Darren– When you’re planning out a page are you thinking of it in terms of a movie, in a cinematic sense, or something completely different?

Frank– Both, because when I read the script I get a series of still and moving images in my head. The same way as when someone tells you a story of what they were doing last night, even if you’re doing something else, you’re making visuals of what it is they’re saying. And when I’m reading a script, because a lot of it is descriptions of single images, its a combination.
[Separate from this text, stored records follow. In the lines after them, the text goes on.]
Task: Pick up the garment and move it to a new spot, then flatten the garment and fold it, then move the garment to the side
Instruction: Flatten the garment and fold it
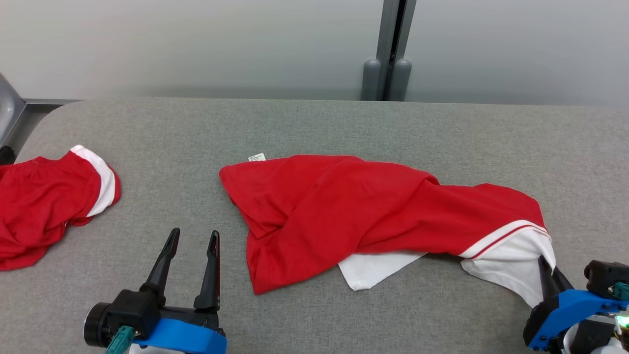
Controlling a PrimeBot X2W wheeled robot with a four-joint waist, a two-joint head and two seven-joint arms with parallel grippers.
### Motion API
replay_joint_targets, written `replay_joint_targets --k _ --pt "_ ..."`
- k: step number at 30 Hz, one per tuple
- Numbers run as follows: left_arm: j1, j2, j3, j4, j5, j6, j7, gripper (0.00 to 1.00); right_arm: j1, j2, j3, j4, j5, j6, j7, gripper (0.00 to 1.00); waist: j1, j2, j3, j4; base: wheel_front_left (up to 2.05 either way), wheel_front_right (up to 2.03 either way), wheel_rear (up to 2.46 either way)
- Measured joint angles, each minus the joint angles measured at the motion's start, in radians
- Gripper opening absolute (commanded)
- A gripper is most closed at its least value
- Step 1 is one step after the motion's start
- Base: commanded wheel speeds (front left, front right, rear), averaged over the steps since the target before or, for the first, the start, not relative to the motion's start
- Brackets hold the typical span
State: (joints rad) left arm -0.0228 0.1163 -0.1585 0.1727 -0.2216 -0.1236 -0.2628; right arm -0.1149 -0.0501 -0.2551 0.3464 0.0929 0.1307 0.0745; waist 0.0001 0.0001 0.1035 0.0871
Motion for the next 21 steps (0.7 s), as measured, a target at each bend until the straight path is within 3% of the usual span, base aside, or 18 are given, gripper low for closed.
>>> replay_joint_targets --k 1,5,10,21 --pt "0.0 -0.001 -0.001 0.001 0.0 0.0 0.0 1.0 0.007 0.0 -0.011 -0.009 -0.009 0.0 0.011 1.0 0.0 0.0 -0.002 -0.005 0.0 0.0 0.0" --pt "0.0 -0.003 0.0 0.003 0.0 0.0 0.0 1.0 0.025 0.0 -0.033 -0.052 -0.053 0.0 0.007 1.0 -0.0001 0.0 -0.013 -0.02 0.0 0.0 0.0" --pt "0.004 -0.005 0.002 0.006 0.0 0.0 0.0 1.0 0.05 0.0 -0.003 -0.152 -0.094 0.0 -0.11 1.0 -0.0001 0.0 -0.029 -0.031 0.0 0.0 0.0" --pt "0.038 -0.013 0.012 0.016 0.0 0.0 0.0 1.0 0.151 0.001 0.13 -0.266 -0.046 0.0 -0.289 1.0 -0.0001 -0.0001 -0.094 -0.04 0.0 0.0 0.0"
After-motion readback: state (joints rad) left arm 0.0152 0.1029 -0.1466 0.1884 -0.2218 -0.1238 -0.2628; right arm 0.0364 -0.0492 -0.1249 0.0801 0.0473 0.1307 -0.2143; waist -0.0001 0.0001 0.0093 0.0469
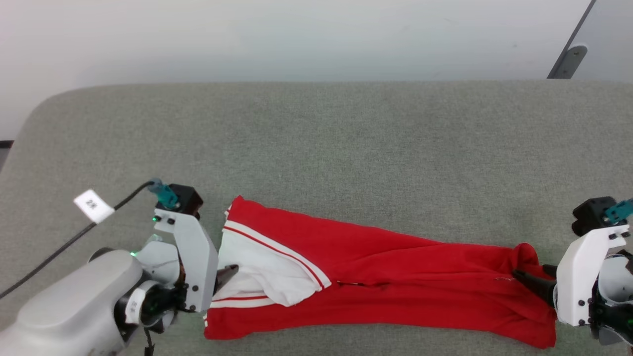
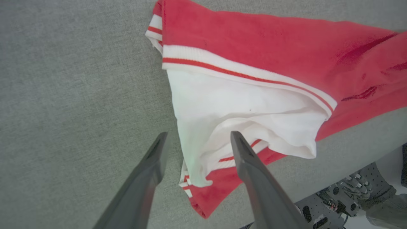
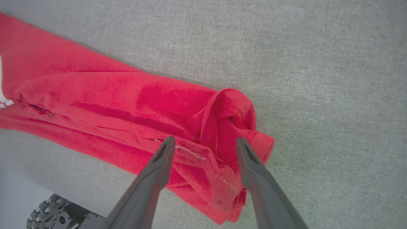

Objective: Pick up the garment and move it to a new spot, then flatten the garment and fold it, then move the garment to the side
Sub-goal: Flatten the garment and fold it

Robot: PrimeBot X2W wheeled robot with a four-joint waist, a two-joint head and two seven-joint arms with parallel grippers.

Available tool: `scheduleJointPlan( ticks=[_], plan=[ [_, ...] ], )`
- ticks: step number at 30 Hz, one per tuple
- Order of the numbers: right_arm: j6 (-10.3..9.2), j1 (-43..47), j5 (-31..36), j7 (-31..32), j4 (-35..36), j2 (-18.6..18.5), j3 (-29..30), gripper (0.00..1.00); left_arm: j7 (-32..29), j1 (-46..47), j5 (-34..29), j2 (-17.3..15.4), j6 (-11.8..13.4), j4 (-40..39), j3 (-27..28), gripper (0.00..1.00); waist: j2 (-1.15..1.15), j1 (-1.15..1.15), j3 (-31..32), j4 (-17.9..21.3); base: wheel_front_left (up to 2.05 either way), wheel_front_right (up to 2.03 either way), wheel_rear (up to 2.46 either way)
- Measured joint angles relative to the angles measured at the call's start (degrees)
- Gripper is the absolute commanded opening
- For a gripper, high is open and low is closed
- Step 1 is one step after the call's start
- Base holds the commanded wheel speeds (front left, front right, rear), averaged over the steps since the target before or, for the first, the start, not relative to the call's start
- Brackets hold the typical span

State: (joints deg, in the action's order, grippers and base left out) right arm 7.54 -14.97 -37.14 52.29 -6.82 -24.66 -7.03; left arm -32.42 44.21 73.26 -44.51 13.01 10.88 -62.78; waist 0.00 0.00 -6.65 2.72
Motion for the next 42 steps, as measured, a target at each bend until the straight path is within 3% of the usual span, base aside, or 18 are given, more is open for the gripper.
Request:
scheduleJointPlan(
  ticks=[5, 13, 23, 28, 34, 42],
  plan=[
    [0.00, 1.10, -1.25, 0.15, 2.22, 0.76, 2.60, 1.00, 5.72, -1.64, -0.78, -1.23, -0.42, -1.71, 1.75, 1.00, 0.00, 0.00, 0.97, -0.25, 0.00, 0.00, 0.00],
    [-0.01, 4.14, -0.57, 0.54, 2.68, 1.60, 7.50, 1.00, 21.14, -7.29, -3.45, -3.97, 0.30, -5.93, 5.59, 1.00, 0.00, 0.00, 1.91, -0.55, 0.00, 0.00, 0.00],
    [-0.01, 5.44, 2.66, 1.78, -0.76, 2.27, 12.49, 1.00, 43.34, -16.89, -7.45, -5.78, 4.23, -10.15, 10.43, 1.00, 0.00, 0.00, 2.20, -2.42, 0.00, 0.00, 0.00],
    [-0.01, 5.67, 4.26, 2.29, -2.97, 2.67, 14.48, 1.00, 47.10, -22.03, -10.00, -5.80, 6.67, -10.78, 14.19, 1.00, 0.00, 0.00, 1.91, -3.84, 0.00, 0.00, 0.00],
    [-0.01, 6.23, 5.78, 4.28, -5.78, 3.32, 16.93, 1.00, 47.54, -29.92, -18.64, -0.99, 8.32, -13.07, 26.96, 1.00, 0.00, 0.00, 1.64, -5.95, 0.00, 0.00, 0.00],
    [-0.01, 6.26, 5.67, 5.77, -9.56, 5.63, 18.84, 1.00, 47.54, -42.59, -27.78, 7.99, 3.19, -13.03, 41.62, 1.00, 0.00, 0.00, 1.29, -8.44, 0.00, 0.00, 0.00]
  ],
)
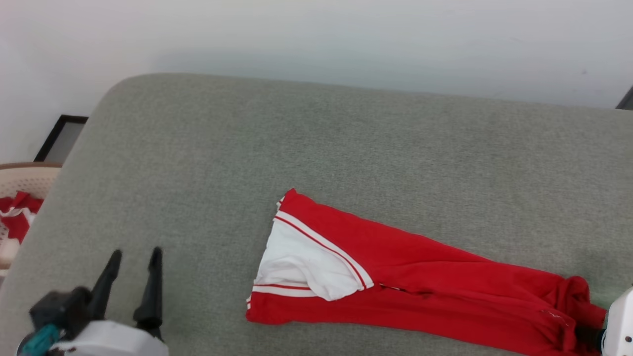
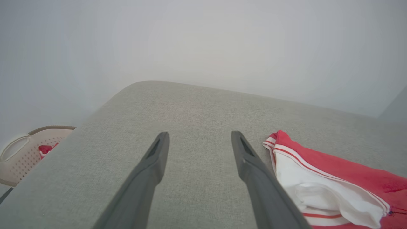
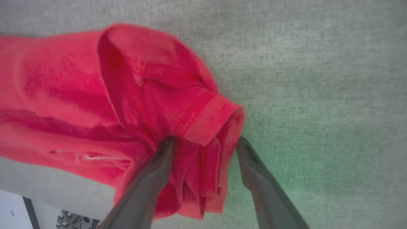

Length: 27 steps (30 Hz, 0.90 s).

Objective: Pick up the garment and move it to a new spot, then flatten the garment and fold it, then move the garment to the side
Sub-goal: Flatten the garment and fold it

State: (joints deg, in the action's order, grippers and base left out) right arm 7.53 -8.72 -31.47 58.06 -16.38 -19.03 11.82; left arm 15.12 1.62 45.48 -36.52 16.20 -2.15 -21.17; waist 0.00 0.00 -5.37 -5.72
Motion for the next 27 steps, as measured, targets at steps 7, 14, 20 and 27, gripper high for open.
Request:
scheduleJointPlan(
  ticks=[7, 14, 20, 27],
  plan=[
    [-0.07, -1.72, -1.99, 0.09, -3.35, 0.19, -1.30, 0.46, 0.00, -5.17, -6.13, 6.09, -4.88, 0.87, 8.44, 1.00, 0.00, 0.00, -0.60, -1.39, 0.00, 0.00, 0.00],
    [-0.04, -3.43, -3.75, -2.37, -5.91, -1.08, -4.30, 0.00, 0.00, -6.49, -10.63, 11.40, -9.36, 1.62, 14.14, 1.00, 0.00, 0.00, -1.19, -2.35, 0.00, 0.00, 0.00],
    [0.01, -4.61, -5.17, -4.58, -6.57, -2.79, -5.39, 0.00, 0.00, -6.72, -13.50, 14.52, -12.14, 2.74, 17.10, 1.00, 0.00, 0.00, -1.71, -2.32, 0.00, 0.00, 0.00],
    [0.02, -7.22, -3.96, -7.00, -8.87, -6.12, -4.42, 0.00, 0.00, -6.97, -15.59, 17.07, -14.78, 3.80, 19.80, 1.00, 0.00, 0.00, -1.48, -1.33, 0.00, 0.00, 0.00]
  ],
)
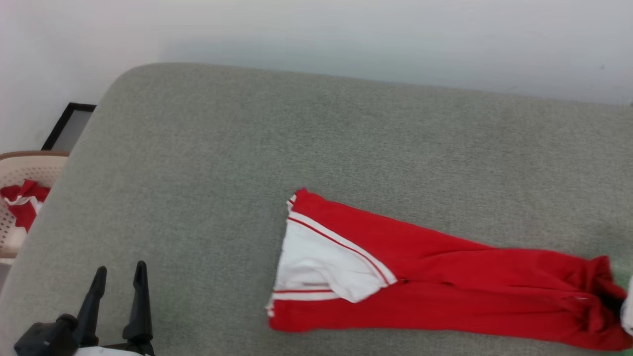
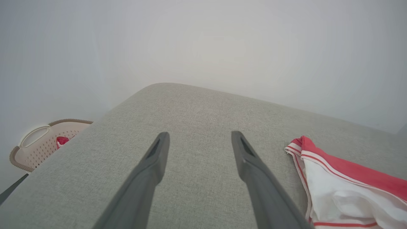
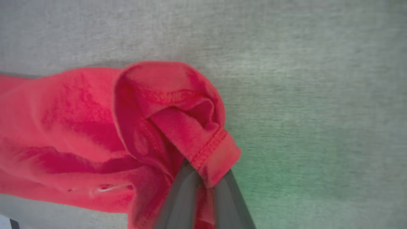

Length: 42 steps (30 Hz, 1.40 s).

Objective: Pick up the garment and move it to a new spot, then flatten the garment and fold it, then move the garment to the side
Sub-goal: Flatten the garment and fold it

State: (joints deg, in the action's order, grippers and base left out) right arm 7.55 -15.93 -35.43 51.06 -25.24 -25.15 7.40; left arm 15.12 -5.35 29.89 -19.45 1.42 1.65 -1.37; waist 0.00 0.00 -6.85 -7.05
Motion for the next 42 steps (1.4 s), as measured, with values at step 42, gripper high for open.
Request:
scheduleJointPlan(
  ticks=[42],
  plan=[
    [-0.02, -4.16, -2.08, 1.34, 16.93, 5.38, -15.52, 0.00, 0.00, 0.25, -4.46, 5.57, -5.98, 5.47, 2.55, 1.00, 0.00, 0.00, 2.51, 0.04, 0.00, 0.00, 0.00]
  ],
)
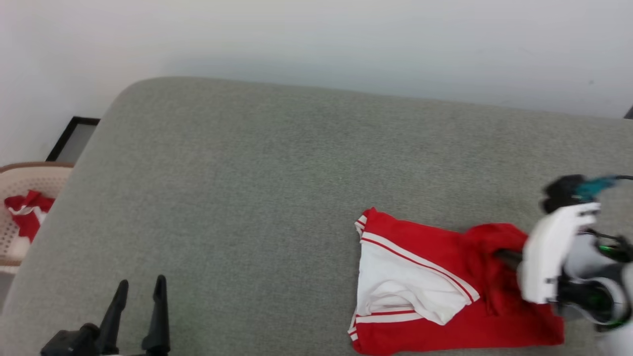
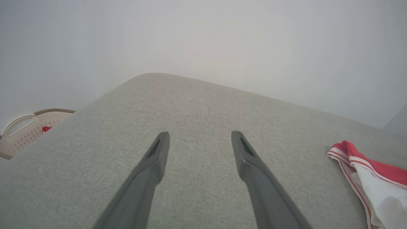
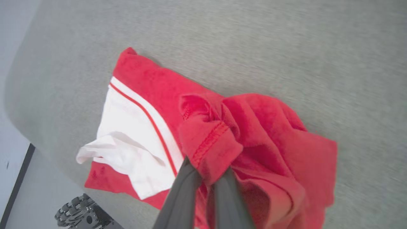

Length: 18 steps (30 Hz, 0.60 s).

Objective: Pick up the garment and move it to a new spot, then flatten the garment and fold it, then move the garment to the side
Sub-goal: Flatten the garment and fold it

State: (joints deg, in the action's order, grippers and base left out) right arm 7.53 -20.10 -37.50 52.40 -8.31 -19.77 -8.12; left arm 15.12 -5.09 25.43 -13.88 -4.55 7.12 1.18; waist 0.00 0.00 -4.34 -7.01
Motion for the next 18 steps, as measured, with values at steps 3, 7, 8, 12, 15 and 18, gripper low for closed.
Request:
scheduleJointPlan(
  ticks=[3, 7, 8, 12, 15, 18],
  plan=[
    [0.00, -1.50, 0.01, -0.02, -0.18, 1.94, -3.28, 0.00, 0.00, 0.49, -0.11, 0.55, -0.43, 0.53, -0.30, 1.00, 0.00, 0.00, -0.22, -0.99, 0.00, 0.00, 0.00],
    [0.00, -3.41, 0.18, -0.29, -1.80, 3.78, -6.98, 0.00, 0.00, 1.16, -0.31, 1.20, -0.82, 1.08, -0.48, 1.00, 0.00, 0.00, -0.51, -2.43, 0.00, 0.00, 0.00],
    [0.00, -3.75, 0.18, -0.55, -2.35, 4.17, -7.86, 0.00, 0.00, 1.34, -0.34, 1.43, -0.84, 1.15, -0.41, 1.00, 0.00, 0.00, -0.60, -2.78, 0.00, 0.00, 0.00],
    [0.00, -5.71, 0.40, -2.49, -4.46, 5.50, -11.20, 0.00, 0.00, 1.59, -0.81, 2.01, -1.12, 1.58, -0.27, 1.00, 0.00, 0.00, -1.06, -4.09, 0.00, 0.00, 0.00],
    [0.00, -6.48, 0.14, -3.38, -6.54, 6.53, -13.63, 0.00, 0.00, 1.95, -0.87, 2.59, -1.51, 1.92, -0.16, 1.00, 0.00, -0.01, -1.43, -4.88, 0.00, 0.00, 0.00],
    [0.00, -6.92, 0.16, -4.46, -9.26, 6.95, -15.88, 0.00, 0.00, 2.31, -1.13, 2.89, -1.59, 2.20, 0.05, 1.00, 0.00, 0.00, -1.72, -5.47, 0.00, 0.00, 0.00]
  ],
)
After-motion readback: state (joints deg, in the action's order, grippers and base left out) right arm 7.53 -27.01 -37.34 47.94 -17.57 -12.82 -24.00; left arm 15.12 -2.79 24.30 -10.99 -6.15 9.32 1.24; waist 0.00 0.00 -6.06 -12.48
When you read the descriptions of a still image you get various versions of that image, and some of them are moving around a bit… because you’re imagining, ‘well this guy’s moving in, what if he was walking down the stairs, and what if he was walking up the stairs, and what if he was coming around the corner?’ And so you’re imagining these things moving, but you’re imagining them from the point of having to make them into a still composition, and you’re imagining that still composition, especially in thumbnail stage, in terms of ‘how does that lead to that? How does that relate to that?’ So I suppose I just feel my way through it.

And that’s it! Lots of nuggets to chew on, covering composition, visual storytelling, colouring and drawing fundamentals. Good stuff.